THEORY OF SURPLUS VALUE
Marx believed worker produces more than what it is required for his consumption and the
surplus produced by him should belong to him and he should decide what to do with it
and distribute it. For example soldiers, artisans, children don’t produce in a society. Marx
said that distribution of surplus to that section of society should be done by workers. We
have seen how surplus was denied to workers in feudalism, slave system and now we
will see the case of capitalism. In capitalism labor is a commodity which is sold in return
of wage. So value of commodity is determined by amount of labor put in it. If a wage is
paid in proportion to the amount of value created by a laborer, then there is no
exploitation, but this is not the case in capitalism. For example a worker produces value
of $250 in a month but gets wage of $120 so the surplus $130 goes to owner which he
invests as he sees fit and worker has no say. With the growth of capitalism and the rise
in competition, the wages of the workers continue to fall and reach the stage of
subsistence level. Subsistence wage is the minimum possible wage; beyond this the
wage cannot be reduced. It is the minimum possible wage for the survival and
perpetuation of the labor force. Thus, cut throat competition in capitalism leads to
deterioration of the working class (proletariat). This intensifies class struggle and
eventually leads to revolution.

CLASS STRUGGLE
According to Marx all historical ages (except primitive communism) have been
characterizes by antagonism and struggle between haves and have not. This is due to
exploitation of property less class by property owning class .Between masters and slave
in age of slavery, lord and serf in feudalism and bourgeoisie and proletariat in Capitalism.

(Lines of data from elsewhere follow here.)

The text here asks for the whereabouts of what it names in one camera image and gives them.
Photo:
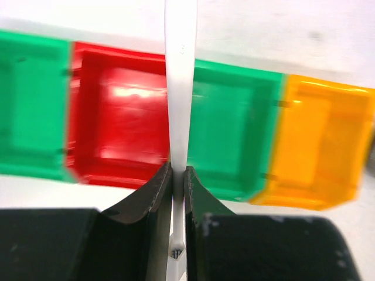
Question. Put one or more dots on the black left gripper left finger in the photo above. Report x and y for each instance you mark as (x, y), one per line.
(127, 241)

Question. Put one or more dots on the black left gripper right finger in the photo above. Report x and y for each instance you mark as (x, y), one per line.
(223, 245)

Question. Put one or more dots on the white toothbrush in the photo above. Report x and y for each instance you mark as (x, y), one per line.
(180, 46)

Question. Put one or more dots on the red bin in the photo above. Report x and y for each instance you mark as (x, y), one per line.
(118, 132)

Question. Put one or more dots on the green bin with cups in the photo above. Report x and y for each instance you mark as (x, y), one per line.
(232, 127)

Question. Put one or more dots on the yellow bin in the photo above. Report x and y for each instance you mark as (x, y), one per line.
(323, 136)

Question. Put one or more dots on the green bin with toothbrushes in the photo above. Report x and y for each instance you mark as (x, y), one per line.
(35, 76)

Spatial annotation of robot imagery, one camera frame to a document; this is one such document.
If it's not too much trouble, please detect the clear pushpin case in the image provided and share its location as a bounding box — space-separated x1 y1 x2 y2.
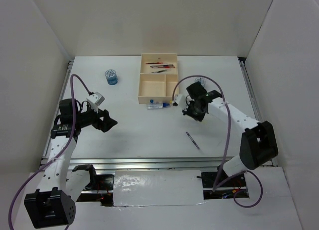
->
147 99 171 110

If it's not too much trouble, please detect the purple cable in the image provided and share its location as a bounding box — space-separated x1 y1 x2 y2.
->
172 75 264 208
8 74 93 230

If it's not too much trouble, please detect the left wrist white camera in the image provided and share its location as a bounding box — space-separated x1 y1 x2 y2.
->
86 92 105 113

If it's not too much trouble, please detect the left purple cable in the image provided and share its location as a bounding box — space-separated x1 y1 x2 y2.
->
8 74 93 230

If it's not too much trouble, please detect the purple gel pen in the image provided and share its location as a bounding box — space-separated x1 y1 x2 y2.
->
185 131 204 156

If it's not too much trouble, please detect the white foil front panel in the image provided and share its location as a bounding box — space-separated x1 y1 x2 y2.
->
113 170 205 207

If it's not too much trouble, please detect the red capped pen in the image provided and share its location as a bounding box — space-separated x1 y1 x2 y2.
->
151 65 175 69

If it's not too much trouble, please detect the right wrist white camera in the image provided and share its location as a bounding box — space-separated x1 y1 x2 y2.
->
172 94 188 111

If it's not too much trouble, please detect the green gel pen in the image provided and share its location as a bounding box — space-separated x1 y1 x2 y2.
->
150 69 167 74

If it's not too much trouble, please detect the wrist white camera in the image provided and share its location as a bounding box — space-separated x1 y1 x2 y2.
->
86 92 105 113
172 94 188 111

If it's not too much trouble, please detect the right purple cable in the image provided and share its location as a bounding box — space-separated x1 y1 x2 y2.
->
172 75 264 208

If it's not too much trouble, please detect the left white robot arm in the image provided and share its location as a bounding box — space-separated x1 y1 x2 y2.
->
24 94 117 229

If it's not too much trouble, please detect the cream wooden organizer box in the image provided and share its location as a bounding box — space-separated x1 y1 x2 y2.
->
138 53 179 104

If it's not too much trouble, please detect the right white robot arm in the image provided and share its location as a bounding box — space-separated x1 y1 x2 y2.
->
174 82 278 186

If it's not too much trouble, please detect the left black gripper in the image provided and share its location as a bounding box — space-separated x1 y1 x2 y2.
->
75 104 118 132

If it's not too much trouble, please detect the aluminium front rail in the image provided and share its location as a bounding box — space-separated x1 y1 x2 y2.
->
67 157 222 172

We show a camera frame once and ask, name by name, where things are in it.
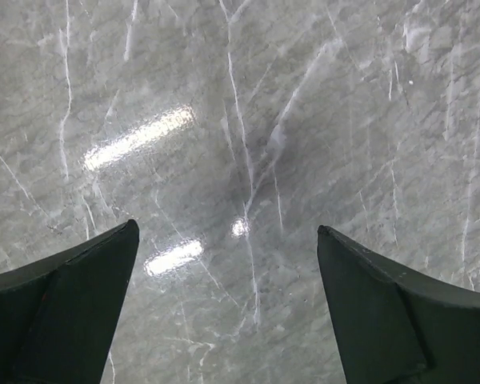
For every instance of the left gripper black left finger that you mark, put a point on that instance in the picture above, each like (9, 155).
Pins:
(58, 315)

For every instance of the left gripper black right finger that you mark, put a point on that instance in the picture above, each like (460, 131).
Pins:
(393, 324)

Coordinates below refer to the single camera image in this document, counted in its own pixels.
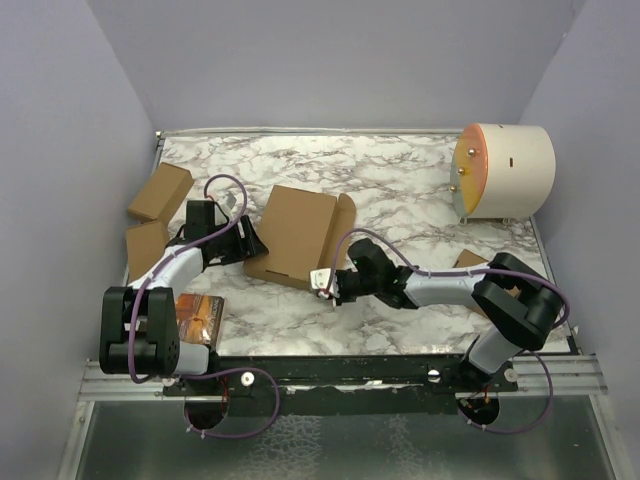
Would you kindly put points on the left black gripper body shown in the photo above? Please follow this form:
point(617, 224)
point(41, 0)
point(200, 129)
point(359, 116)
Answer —
point(231, 247)

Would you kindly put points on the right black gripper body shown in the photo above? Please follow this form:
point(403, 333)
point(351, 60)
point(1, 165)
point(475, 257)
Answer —
point(349, 286)

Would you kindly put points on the cardboard box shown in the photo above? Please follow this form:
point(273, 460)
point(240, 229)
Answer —
point(145, 244)
point(467, 259)
point(301, 230)
point(162, 194)

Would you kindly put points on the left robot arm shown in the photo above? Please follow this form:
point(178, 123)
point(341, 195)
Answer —
point(139, 324)

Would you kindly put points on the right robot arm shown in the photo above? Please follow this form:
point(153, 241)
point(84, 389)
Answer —
point(522, 306)

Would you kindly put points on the white cylinder container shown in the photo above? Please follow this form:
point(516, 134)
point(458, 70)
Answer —
point(501, 171)

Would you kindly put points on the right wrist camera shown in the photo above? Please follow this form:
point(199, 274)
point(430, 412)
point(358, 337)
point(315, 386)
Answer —
point(321, 281)

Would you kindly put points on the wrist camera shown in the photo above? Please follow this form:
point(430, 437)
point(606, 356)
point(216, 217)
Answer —
point(321, 281)
point(225, 202)

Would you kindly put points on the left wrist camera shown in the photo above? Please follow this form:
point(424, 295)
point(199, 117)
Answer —
point(225, 202)

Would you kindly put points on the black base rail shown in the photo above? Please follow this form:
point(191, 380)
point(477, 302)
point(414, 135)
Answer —
point(339, 385)

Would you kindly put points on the aluminium frame profile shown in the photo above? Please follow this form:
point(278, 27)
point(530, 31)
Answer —
point(96, 386)

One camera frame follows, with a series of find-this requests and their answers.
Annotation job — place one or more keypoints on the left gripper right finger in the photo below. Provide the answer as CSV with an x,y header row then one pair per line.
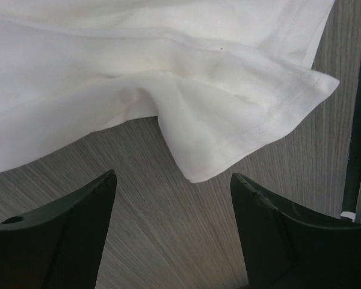
x,y
286,245

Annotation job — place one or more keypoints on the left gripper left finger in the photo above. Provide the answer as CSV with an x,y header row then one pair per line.
x,y
60,244

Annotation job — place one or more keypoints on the white t-shirt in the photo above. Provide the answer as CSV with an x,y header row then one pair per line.
x,y
223,78

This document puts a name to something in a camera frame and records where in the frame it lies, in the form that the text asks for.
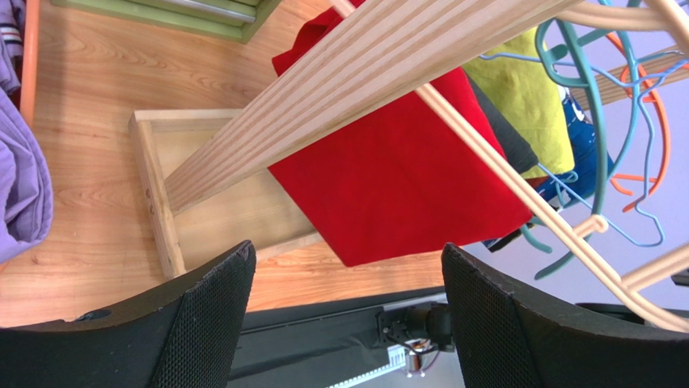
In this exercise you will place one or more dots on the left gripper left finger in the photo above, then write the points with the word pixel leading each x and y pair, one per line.
pixel 183 333

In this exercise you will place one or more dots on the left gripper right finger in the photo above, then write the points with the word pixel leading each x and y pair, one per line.
pixel 511 334

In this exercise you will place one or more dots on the purple trousers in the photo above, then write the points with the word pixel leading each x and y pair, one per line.
pixel 26 186

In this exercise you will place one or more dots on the beige wooden hanger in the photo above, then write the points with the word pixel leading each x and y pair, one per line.
pixel 538 204

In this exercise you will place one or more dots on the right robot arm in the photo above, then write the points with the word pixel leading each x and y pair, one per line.
pixel 429 321

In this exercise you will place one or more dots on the teal plastic hanger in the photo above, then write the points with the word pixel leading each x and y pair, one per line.
pixel 567 65

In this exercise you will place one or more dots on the wooden clothes rack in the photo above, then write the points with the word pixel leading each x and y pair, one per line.
pixel 381 51

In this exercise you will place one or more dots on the black garment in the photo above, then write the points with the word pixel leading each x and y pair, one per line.
pixel 518 152

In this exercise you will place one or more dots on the red garment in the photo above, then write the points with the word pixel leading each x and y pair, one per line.
pixel 397 182

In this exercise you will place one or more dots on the blue patterned garment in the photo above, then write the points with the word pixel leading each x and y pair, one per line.
pixel 582 179

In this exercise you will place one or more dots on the yellow-green garment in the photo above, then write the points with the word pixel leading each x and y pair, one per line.
pixel 529 100

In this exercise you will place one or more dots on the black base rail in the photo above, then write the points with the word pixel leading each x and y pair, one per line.
pixel 327 344

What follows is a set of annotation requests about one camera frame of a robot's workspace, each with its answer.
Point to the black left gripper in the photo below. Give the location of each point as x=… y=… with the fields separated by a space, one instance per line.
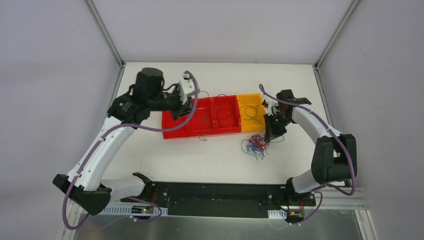
x=180 y=108

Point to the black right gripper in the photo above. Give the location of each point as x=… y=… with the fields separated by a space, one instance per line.
x=276 y=129

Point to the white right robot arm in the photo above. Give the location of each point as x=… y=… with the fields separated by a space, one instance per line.
x=334 y=159

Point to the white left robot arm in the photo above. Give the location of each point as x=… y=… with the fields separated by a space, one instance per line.
x=85 y=184

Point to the yellow plastic bin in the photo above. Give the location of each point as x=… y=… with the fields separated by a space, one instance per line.
x=251 y=112

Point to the middle red plastic bin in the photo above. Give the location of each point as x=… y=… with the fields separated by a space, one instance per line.
x=203 y=121

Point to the right red plastic bin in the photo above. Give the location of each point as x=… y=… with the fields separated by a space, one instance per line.
x=226 y=114

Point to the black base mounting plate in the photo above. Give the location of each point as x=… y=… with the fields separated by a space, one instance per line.
x=224 y=200

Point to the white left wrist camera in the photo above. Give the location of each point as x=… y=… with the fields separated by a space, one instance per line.
x=187 y=88

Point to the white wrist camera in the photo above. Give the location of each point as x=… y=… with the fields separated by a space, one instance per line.
x=187 y=88
x=272 y=107

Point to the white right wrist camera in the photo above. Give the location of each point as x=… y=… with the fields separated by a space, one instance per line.
x=272 y=107

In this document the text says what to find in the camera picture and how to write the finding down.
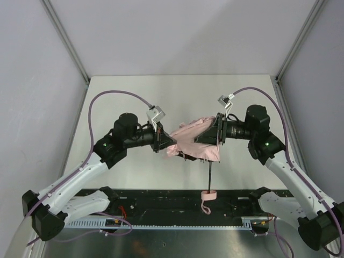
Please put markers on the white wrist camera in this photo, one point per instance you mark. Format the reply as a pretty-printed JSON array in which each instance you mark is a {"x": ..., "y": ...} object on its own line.
[
  {"x": 155, "y": 114},
  {"x": 226, "y": 102}
]

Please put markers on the aluminium frame post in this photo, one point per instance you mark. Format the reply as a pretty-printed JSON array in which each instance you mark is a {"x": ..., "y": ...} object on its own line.
[
  {"x": 302, "y": 35},
  {"x": 62, "y": 33}
]

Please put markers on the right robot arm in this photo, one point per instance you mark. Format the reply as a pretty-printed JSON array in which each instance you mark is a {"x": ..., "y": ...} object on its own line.
[{"x": 316, "y": 216}]

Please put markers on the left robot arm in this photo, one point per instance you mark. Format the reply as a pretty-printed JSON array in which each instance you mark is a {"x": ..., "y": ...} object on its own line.
[{"x": 52, "y": 208}]

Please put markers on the right aluminium frame post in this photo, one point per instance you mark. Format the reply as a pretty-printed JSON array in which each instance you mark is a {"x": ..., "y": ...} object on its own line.
[{"x": 302, "y": 35}]

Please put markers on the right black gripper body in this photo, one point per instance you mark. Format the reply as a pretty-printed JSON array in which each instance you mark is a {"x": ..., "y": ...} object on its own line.
[{"x": 220, "y": 129}]

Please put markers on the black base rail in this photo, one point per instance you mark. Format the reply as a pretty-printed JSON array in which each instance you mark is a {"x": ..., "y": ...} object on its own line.
[{"x": 183, "y": 207}]

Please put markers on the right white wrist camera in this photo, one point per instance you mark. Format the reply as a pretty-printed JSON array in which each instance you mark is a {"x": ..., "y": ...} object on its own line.
[{"x": 226, "y": 102}]

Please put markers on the white slotted cable duct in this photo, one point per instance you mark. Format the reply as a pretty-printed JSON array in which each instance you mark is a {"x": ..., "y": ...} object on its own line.
[{"x": 100, "y": 223}]

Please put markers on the pink folding umbrella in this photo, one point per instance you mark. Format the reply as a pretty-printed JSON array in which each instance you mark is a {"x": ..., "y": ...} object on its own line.
[{"x": 186, "y": 145}]

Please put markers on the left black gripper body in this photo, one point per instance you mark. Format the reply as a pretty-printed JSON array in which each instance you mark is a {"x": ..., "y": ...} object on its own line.
[{"x": 157, "y": 137}]

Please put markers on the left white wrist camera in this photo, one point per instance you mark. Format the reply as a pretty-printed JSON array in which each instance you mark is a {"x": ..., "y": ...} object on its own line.
[{"x": 155, "y": 114}]

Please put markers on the left aluminium frame post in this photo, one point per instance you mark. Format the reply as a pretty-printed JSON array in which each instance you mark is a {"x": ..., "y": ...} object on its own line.
[{"x": 62, "y": 33}]

He said that the masters, the feudal lords and the bourgeois are the owners of the means
of production. However, it is the slaves, the peasants and the proletariat, who carry out
production, but their produce is taken away by their exploiters and in return, they are given
just enough for their survival. By virtue of the ownership of the means of production the
property owning class exploits the property less class.And the conflict will only cease by
annihilation of property owning class.He predicted that revolution by proletariat will be last
in human history where workers will take ownership of means of production.In dictatorship
of proletariat the majority (proletariat) will use the coercive power against minority
(bourgeoisie).Proletariat will use the power of state,army,police which earlier has been
used by bourgeoisie against them. In the dictatorship of proletariat socialist state will
change to communism. Socialism which is transitory will pave way for communism which
is perfect and stable.As Communism is perfect stage the dialectical process will come to
an end (that whole cycle of thesis , antithesis and synthesis). A perfect,rational social
system will be established, free from antagonisms and contradictions. There will be no
class contradictions and so, no class struggle. Infact communism will be a classless,
stateless, private propertyless and exploitationless society.

THEORY OF ALIENATION
Man is a unique creature which work and by work I mean it uses its brain and muscle to
convert natural product to a thing which is useful and satisfies him.For example converting
cotton to shirts or tree to chairs , table etc.Marx proposed his theory of alienation in which
he tell the different levels in which a man is alienated due to Capitalism.Firstly a man is
alienated from his product and work process because he does not decide what to produce
and how to produce. Man is alienated from nature because his work does not give
satisfaction as a creative worker.His product will not be for his consumption but will act
as a means to bring profit for some.Also his working method is mechanised and working
conditions appalling .Man is alienated from man due to cut throat competition ingrained
in Capitalism.There is class division,exploitation and antagonism.Lastly man is alienated
from himself because Capitalism destroys creativity and taste for art ,literature. The
capitalist system subordinates all human faculties and qualities to the conditions created
by the private ownership of capital and property.The capitalist himself, no less than the
worker, becomes a slave of the tyrannical rule of money.